■ **AIM OF THE EXERCISE**:
Keep the pictures out. Copy every line of the listing exactly.

■ **SOURCE DATA**:
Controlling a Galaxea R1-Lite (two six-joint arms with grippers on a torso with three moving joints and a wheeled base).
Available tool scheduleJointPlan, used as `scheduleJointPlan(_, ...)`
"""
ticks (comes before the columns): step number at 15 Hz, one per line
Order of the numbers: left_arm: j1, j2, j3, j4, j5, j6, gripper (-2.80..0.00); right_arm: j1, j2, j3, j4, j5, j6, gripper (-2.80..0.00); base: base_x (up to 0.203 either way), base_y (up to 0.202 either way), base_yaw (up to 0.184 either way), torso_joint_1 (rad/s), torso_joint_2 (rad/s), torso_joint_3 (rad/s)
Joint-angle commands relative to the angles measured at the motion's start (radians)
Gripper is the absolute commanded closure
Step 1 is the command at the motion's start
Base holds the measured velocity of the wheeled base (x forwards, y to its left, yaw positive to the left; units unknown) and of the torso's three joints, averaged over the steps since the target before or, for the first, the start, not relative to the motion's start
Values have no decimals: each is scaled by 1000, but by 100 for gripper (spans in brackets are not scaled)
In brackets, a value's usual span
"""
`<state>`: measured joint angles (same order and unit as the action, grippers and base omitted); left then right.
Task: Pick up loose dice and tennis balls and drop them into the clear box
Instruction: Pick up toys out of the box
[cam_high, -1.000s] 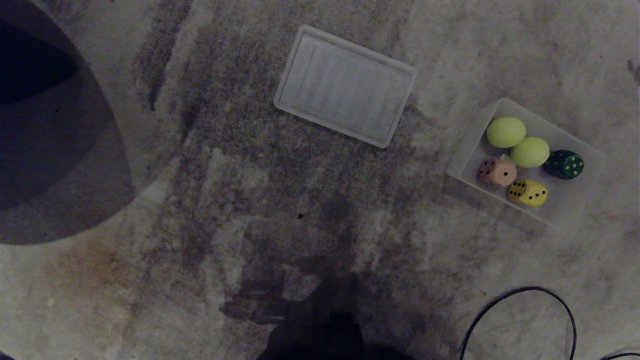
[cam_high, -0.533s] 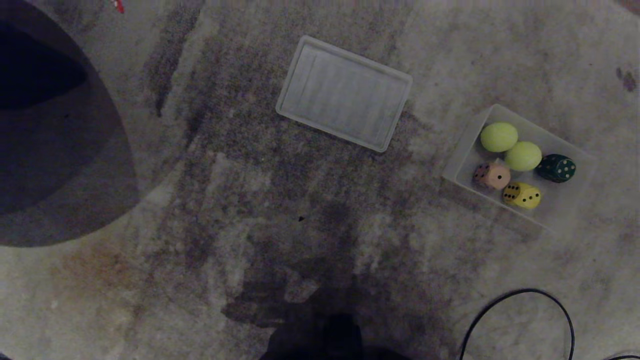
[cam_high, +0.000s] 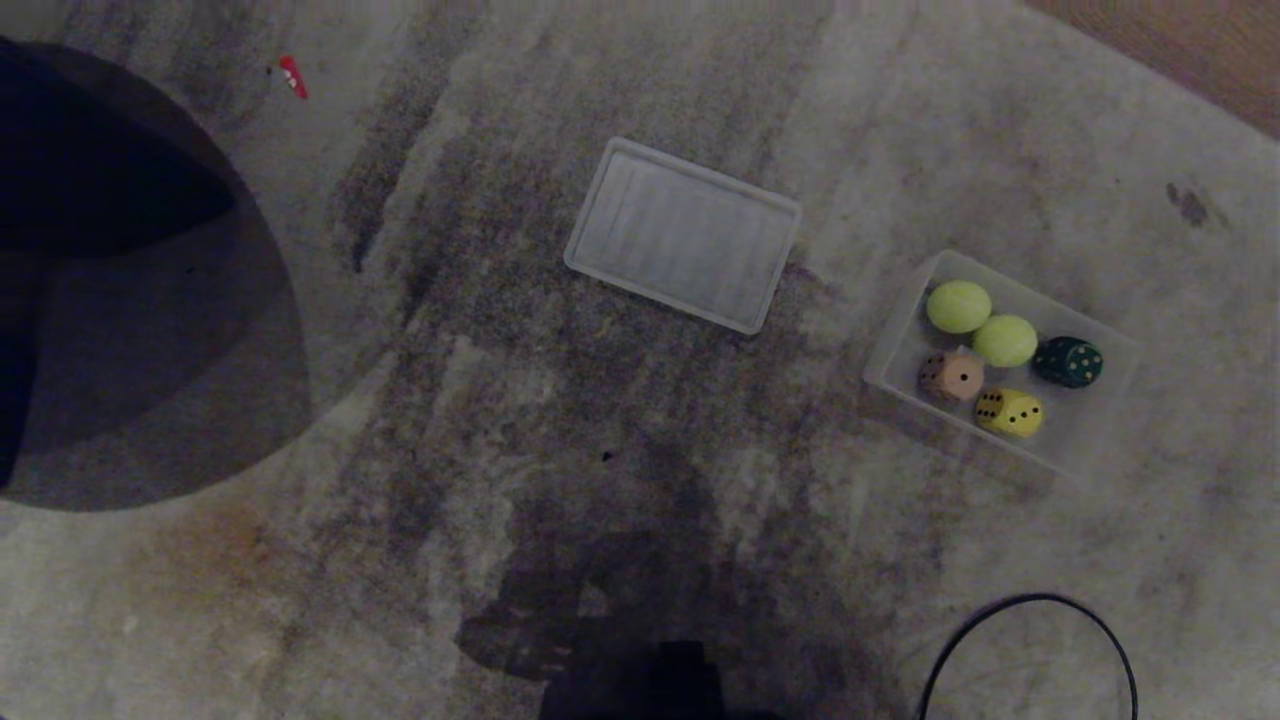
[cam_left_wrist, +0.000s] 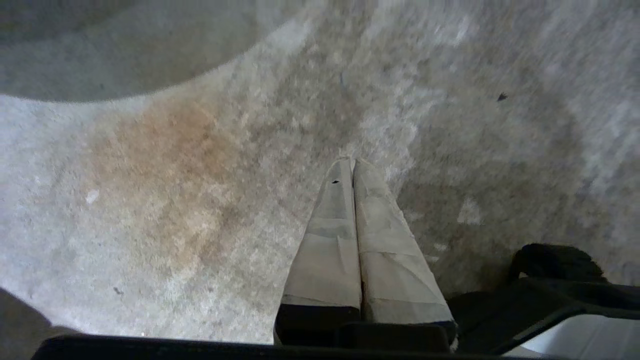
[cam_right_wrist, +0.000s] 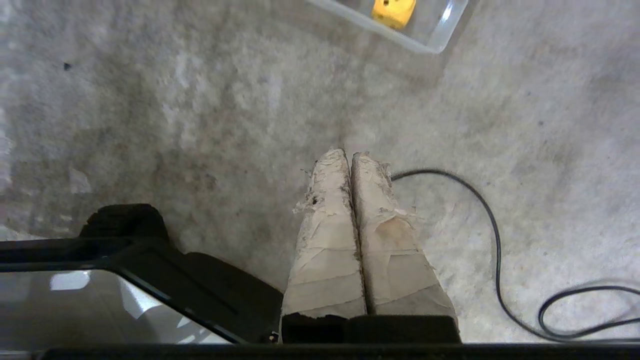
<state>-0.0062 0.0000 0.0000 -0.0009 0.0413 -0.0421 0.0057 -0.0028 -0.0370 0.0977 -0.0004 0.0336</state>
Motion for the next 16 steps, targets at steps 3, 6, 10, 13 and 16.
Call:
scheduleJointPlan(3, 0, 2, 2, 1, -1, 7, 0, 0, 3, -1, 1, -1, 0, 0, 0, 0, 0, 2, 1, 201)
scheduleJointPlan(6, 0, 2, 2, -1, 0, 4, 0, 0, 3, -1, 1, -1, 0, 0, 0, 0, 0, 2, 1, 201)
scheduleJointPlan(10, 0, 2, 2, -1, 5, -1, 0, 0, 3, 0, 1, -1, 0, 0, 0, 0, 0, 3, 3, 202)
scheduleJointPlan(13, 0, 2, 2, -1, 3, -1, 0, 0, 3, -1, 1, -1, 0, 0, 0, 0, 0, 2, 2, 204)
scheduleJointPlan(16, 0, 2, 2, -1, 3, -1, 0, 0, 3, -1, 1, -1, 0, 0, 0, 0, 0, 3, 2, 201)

■ **RESULT FOR THIS EXERCISE**:
Controlling a Galaxea R1-Lite (two six-joint arms with grippers on a torso with three moving joints and a wheeled base).
Available tool scheduleJointPlan, used as `scheduleJointPlan(_, ...)`
"""
ticks (comes before the columns): step number at 15 Hz, one per line
Order of the numbers: left_arm: j1, j2, j3, j4, j5, j6, gripper (-2.80..0.00); right_arm: j1, j2, j3, j4, j5, j6, gripper (-2.80..0.00); base: base_x (up to 0.203 either way), base_y (up to 0.202 either way), base_yaw (up to 0.184 either way), torso_joint_1 (rad/s), torso_joint_2 (rad/s), torso_joint_3 (rad/s)
Joint-angle commands relative to the angles measured at the motion's start (radians)
Gripper is the absolute commanded closure
Step 1 is the command at the motion's start
Base holds the measured velocity of the wheeled base (x forwards, y to its left, yaw positive to the left; units unknown) and of the torso's three joints, averaged over the steps since the target before or, for the first, the start, not relative to the motion's start
Values have no decimals: each is scaled by 1000, but by 100 for gripper (spans in brackets are not scaled)
In brackets, a value's usual span
"""
`<state>`: measured joint angles (same order and unit as the action, grippers and base omitted); left then right.
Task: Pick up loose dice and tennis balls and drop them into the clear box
Instruction: Pick up toys out of the box
[cam_high, -1.000s] 
[cam_high, -0.533s] 
[cam_high, +0.000s] 
[cam_left_wrist, +0.000s] 
[cam_right_wrist, +0.000s] 
<state>-0.0062 0.0000 0.0000 -0.0009 0.0413 -0.0421 0.0057 -0.0028 -0.0370 0.0977 -0.0004 0.0336</state>
Motion for the next 16 steps, targets at steps 3, 6, 10, 13 and 16.
Call:
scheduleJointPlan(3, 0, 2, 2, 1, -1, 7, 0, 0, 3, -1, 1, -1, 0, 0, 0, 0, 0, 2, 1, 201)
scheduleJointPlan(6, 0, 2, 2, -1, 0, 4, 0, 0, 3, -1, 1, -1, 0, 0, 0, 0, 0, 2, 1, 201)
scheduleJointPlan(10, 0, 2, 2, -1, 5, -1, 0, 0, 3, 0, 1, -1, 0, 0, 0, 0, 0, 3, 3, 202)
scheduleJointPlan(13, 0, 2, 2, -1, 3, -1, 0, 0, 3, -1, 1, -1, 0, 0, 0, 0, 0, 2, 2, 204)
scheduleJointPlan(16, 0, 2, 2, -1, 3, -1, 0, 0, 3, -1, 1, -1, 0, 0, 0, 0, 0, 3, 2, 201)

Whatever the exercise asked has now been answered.